Harar

La ville intra­mu­ros est un petit cocon de cou­leurs et de sons, d’ombres et de lumières. Les mos­quées, les tom­beaux sont comme des points apai­sants rap­pe­lant l’immanence de notre court pas­sage sur terre, comme de petites ten­ta­tives d’éternité des­ti­nées à aider les vivants.

On se sent comme enve­loppé de leur pré­sence qui se dis­sout dans le flux de vie du quo­ti­dien, des odeurs de café et de viande fraîche, de merde et de cha­leur ani­male, des gaz d’échappement et des épices sur les marchés.

Tout se mélange, les effluves n’ont pas le temps d’être écœu­rantes que les par­fums prennent la suite des puan­teurs et trans­forment les pen­sées, les per­turbent, les réorientent.

On tente de se rac­cro­cher à une cou­leur qui sera détrô­née par une autre encore plus vive, un bleu mélan­geant tous les eaux et tous les ciels, un rouge bien plus absor­bant, un jaune imper­tur­ba­ble­ment trou­blant, un vert qui fait bas­cu­ler dans autre chose, un blanc sans limites ouvrant sur une trans­pa­rence infinie.

Les forment et les cou­leurs consti­tuent un caléi­do­scope d’un envou­te­ment ras­su­rant, un chaos apai­sant, où l’on se laisse glissé entre les murs, gui­dés par la lumière et le hasard des embran­che­ments de rues, les enfants qui courent, l’étrange attrac­tion des filets de lumière per­çant portes entre ouvertes, d’innombrables sur­prises dans les ombres ainsi que la brise légère et rafraichissante.

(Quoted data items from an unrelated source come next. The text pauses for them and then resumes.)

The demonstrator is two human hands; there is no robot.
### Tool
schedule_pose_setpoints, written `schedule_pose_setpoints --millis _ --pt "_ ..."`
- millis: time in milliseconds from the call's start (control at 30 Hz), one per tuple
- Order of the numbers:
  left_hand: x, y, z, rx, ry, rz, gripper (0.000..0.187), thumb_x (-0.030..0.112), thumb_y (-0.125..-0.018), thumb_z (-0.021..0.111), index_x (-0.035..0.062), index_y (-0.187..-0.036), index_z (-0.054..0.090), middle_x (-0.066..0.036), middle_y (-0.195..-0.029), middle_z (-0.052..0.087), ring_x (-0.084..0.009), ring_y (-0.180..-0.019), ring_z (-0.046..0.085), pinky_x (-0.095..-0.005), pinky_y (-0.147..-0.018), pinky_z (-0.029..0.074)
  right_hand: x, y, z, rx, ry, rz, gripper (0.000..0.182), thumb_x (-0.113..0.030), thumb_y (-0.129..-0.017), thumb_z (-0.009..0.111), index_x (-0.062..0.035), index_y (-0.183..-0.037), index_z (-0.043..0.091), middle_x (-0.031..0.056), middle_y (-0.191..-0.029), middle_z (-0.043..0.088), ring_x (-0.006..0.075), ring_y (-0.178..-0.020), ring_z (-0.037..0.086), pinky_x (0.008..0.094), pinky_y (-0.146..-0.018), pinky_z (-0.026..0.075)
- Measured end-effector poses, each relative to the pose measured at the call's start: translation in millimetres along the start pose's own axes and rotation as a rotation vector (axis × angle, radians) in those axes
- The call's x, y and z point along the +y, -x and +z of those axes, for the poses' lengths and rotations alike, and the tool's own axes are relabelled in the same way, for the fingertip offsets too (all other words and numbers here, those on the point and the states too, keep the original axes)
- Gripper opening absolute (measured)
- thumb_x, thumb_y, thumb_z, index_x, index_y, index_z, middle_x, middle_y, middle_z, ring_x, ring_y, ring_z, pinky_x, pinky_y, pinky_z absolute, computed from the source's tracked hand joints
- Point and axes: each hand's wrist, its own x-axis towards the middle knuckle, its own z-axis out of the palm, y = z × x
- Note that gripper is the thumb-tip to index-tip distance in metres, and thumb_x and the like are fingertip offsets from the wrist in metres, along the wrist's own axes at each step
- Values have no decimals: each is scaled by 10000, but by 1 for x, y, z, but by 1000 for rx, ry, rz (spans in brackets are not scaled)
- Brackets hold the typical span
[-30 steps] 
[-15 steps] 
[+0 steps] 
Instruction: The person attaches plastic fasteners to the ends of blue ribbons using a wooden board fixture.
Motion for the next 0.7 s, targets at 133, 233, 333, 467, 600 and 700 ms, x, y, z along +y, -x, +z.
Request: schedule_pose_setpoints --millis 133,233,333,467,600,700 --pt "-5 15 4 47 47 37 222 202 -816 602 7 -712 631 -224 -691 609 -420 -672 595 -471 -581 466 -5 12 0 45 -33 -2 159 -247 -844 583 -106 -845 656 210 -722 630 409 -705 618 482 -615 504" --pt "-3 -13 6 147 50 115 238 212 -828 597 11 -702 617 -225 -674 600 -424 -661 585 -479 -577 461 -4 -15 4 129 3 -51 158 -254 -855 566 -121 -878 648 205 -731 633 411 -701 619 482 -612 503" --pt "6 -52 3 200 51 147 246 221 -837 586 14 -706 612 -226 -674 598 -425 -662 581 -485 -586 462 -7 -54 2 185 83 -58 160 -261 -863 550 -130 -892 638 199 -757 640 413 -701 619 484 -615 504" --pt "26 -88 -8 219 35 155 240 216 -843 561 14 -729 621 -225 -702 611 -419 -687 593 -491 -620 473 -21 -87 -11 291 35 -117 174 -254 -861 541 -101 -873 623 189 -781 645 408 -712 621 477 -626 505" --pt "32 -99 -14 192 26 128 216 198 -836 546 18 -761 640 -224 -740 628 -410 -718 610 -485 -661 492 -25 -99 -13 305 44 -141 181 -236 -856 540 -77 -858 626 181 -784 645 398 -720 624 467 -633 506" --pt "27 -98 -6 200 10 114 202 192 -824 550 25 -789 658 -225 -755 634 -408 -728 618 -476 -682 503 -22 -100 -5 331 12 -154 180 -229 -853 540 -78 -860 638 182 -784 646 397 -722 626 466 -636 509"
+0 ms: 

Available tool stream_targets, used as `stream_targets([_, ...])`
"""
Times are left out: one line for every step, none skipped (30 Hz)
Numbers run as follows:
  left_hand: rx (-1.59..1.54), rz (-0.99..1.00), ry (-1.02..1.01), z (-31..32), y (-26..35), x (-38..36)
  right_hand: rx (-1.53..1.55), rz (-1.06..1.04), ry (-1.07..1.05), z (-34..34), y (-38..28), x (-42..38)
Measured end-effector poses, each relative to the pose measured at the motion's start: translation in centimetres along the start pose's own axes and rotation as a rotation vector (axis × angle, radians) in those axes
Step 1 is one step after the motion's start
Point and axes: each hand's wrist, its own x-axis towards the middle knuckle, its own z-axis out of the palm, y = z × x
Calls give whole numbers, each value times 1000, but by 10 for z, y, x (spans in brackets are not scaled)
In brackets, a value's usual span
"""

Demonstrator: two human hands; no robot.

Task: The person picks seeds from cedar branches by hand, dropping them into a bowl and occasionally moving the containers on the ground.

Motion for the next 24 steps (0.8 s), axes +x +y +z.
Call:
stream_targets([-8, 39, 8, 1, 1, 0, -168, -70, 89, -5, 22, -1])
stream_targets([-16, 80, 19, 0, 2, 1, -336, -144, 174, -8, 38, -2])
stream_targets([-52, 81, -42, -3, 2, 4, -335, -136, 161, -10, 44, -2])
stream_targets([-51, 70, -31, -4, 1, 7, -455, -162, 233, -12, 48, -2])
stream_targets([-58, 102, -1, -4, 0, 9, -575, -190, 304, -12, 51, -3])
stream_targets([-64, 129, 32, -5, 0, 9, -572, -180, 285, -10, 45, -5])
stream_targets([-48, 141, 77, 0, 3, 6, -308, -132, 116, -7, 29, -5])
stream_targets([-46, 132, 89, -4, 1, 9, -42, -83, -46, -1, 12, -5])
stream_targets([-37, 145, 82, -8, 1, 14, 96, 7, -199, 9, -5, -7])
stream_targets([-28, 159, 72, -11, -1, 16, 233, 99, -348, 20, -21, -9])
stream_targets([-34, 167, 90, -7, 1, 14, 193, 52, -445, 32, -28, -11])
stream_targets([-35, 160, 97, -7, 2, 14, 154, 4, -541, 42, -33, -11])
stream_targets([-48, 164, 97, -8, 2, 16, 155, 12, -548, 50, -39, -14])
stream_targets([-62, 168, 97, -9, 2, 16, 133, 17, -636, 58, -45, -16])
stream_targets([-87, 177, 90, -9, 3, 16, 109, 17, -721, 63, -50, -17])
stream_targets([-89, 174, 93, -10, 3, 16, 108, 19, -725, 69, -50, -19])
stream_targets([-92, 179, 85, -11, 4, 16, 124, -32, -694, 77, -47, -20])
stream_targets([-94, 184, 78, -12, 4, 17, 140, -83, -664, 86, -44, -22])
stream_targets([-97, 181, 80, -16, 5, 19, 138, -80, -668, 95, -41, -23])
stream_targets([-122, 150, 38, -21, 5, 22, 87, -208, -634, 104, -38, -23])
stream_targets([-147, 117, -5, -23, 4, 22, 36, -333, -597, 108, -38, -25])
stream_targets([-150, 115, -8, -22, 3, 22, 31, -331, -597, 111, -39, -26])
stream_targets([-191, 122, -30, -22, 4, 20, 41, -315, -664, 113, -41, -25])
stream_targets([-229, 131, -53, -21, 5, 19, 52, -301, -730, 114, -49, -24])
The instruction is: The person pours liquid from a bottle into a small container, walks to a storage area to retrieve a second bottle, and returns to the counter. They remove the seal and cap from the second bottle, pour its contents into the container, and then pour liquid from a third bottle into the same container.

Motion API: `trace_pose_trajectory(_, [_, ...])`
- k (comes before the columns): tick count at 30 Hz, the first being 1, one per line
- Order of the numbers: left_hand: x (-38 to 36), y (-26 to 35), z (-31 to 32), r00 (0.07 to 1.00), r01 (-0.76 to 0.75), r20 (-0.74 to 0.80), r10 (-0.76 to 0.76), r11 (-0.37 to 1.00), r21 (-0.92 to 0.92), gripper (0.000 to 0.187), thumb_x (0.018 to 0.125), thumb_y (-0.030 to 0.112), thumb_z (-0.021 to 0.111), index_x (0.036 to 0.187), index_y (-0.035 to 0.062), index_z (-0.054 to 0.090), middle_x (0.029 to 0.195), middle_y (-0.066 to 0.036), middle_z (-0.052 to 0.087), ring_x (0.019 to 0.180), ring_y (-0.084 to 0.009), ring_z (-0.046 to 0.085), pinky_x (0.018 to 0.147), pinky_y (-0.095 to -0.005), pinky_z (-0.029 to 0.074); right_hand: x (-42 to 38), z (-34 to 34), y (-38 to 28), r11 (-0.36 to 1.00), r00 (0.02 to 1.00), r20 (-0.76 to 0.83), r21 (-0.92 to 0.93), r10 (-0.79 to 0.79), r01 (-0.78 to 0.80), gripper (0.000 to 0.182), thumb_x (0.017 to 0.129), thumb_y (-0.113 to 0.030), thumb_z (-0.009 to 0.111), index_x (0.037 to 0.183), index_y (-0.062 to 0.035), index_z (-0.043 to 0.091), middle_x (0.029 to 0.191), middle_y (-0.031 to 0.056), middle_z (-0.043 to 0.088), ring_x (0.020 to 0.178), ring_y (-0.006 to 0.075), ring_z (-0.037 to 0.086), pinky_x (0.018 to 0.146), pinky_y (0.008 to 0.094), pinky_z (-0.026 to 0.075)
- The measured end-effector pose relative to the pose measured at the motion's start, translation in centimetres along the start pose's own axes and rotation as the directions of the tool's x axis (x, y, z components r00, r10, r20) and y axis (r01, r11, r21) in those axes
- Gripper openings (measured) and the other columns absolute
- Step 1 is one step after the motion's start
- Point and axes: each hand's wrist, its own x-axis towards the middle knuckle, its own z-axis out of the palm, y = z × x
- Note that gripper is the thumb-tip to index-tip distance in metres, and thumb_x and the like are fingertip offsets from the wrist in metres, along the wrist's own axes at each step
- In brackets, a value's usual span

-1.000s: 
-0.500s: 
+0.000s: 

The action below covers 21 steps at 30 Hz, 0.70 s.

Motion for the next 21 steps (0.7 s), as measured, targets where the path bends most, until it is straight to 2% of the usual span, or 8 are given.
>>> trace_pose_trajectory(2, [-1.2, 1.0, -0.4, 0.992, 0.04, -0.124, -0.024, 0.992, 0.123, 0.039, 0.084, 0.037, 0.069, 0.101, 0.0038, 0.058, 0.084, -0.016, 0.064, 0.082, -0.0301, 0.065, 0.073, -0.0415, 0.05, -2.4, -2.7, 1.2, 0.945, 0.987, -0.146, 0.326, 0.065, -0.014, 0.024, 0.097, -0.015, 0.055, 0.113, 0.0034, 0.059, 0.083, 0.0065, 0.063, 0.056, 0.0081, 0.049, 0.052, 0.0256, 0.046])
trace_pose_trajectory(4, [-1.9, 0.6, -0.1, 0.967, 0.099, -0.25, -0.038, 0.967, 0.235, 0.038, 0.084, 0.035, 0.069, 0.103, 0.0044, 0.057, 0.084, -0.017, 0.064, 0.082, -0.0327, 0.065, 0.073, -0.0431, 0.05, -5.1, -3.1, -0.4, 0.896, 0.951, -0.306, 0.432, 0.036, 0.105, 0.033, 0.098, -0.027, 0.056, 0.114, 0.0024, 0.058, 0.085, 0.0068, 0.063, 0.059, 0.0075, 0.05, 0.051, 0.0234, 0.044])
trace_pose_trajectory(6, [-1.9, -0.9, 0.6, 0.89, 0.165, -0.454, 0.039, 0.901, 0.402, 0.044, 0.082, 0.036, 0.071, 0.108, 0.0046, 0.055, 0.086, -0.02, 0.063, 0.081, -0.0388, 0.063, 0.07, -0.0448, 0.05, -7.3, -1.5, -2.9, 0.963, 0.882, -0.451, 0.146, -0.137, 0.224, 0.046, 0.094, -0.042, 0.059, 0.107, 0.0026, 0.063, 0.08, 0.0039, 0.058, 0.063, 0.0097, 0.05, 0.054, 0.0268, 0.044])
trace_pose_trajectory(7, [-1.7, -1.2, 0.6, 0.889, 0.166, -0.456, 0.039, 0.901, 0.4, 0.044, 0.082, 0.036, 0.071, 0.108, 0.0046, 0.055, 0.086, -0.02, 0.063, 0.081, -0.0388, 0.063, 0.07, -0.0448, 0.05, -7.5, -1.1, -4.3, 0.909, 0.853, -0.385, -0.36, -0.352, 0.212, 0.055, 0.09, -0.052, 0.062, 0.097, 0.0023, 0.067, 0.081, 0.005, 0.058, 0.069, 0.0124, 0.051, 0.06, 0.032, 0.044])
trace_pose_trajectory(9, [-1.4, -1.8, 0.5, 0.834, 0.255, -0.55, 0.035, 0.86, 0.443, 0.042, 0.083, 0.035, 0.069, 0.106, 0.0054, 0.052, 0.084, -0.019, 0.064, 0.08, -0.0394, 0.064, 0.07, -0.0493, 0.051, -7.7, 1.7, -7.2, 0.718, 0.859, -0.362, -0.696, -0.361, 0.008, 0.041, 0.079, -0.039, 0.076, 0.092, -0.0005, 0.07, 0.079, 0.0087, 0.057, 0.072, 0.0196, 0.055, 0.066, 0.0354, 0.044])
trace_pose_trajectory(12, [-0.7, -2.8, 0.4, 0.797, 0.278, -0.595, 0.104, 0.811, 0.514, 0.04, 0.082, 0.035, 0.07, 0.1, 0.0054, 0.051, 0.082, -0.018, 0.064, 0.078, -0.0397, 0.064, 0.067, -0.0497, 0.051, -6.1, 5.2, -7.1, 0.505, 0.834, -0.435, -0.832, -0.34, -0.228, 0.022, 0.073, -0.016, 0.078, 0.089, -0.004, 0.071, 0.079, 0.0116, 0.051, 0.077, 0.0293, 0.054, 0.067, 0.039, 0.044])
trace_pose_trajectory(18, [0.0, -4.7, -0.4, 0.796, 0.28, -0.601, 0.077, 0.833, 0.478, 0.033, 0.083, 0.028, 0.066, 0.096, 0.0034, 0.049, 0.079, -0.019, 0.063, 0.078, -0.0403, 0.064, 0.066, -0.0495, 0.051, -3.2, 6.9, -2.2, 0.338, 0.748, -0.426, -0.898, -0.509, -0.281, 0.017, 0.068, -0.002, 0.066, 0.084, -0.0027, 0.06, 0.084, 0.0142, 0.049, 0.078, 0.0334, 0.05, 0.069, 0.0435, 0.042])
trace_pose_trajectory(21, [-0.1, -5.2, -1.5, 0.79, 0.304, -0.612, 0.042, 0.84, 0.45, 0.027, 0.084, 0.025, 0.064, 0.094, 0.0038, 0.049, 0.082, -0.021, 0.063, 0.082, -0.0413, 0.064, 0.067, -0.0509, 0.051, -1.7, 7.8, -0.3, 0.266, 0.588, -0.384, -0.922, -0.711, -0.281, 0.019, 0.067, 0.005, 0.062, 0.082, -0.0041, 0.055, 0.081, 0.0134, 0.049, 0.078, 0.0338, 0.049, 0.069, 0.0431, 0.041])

Bien sûr il y a un petit peu trop de cir­cu­la­tion auto­mo­bile dans la rue prin­ci­pale tra­ver­sant la ville et menant à la place cen­trale, mais pour rien au monde on ne sou­hai­te­rait moins d’agitation. On se sent bouillon­ner, enve­loppé par la ville sans que celle-ci ne nous écrase comme le sont les grandes villes.

La taille d’Harar fait croire que l’on peut connaitre en quelques jours la plu­part de ses secrets. Pour­tant la topo­gra­phie n’est pas habi­tuelle et sa den­sité peu com­mune.

On perd vite le sens de l’orientation.

Les rues sont courbes, tournent dans un sens ou dans un autre, montent et redes­cendent, ouvrent sur d’autres rues et l’on finit par se retrou­ver aux pieds des rem­parts, dehors, sans même avoir com­pris par quelle porte on a pu pas­ser comme si la ville avait voulu nous jouer un tour. Il faut alors lon­ger le grand mur et ren­trer par la porte sui­vante ou par de petites ouver­tures trouant les rem­parts fré­quen­tés par les seuls habi­tués des lieux.

Toutes les portes don­nant sur les cours des habi­ta­tions sont ouvertes ou entre ouvertes. Il y a tou­jours un filet de lumière qui passe, un caillou bloque les bat­tants afin que toute per­sonne sou­hai­tant entrer puisse le faire. Et dans l’entrebâillement il y a tou­jours un enfant qui joue, une femme qui lave son linge, un vieil homme qui prend le soleil, un chien qui dort…

Si la ville s’éveille dès 6 h du matin, le mar­ché ne se met véri­ta­ble­ment en place que vers 10 h dans les rues pas­santes, les com­merces font de même.

Tis­sus, pièces déta­chées pour tous véhi­cules, bijoux, cafés, ven­deurs ambu­lants de chewing-gums, de boites d’allumettes et de mou­choirs en sachet…

Il y a des femmes qui pré­pa­rent le café tra­di­tion­nel (buna) sur un petit réchaud de char­bons, des coif­feurs, une bou­tique de café ne ven­dant qu’une seule sorte de café dont les sacs couvrent les étagères et rem­plissent la vitrine pour don­ner une sen­sa­tion d’abondance, des phar­ma­cies, de l’élec­tro­mé­na­ger…

La ville et le pays ne manquent de rien, on y retrouve tout ce que l’on peut trou­ver chez nous, le trop-plein en moins, l’essentiel en plus.

À la ter­rasse d’un café, cinq filles voi­lées et têtes nues mélan­gées nous dévi­sagent, nous jaugent, nous évaluent et rient des bons mots qu’elles font sur nous. Nous aurions le temps, nous irions les rejoindre pour dis­cu­ter et rire avec elles. Mais nous pré­fé­rons res­ter dans la contem­pla­tion fai­gnante, affa­lés sur nos sièges comme des éponges fati­guées des 10 h de routes de la veille, à ten­ter d’absorber toutes les sen­sa­tions qui nous tra­verses et régé­nèrent nos esprits encras­sés du jeu des vani­tés occidentales.

Et nous irons nous perdre encore dans les rues d’Harar.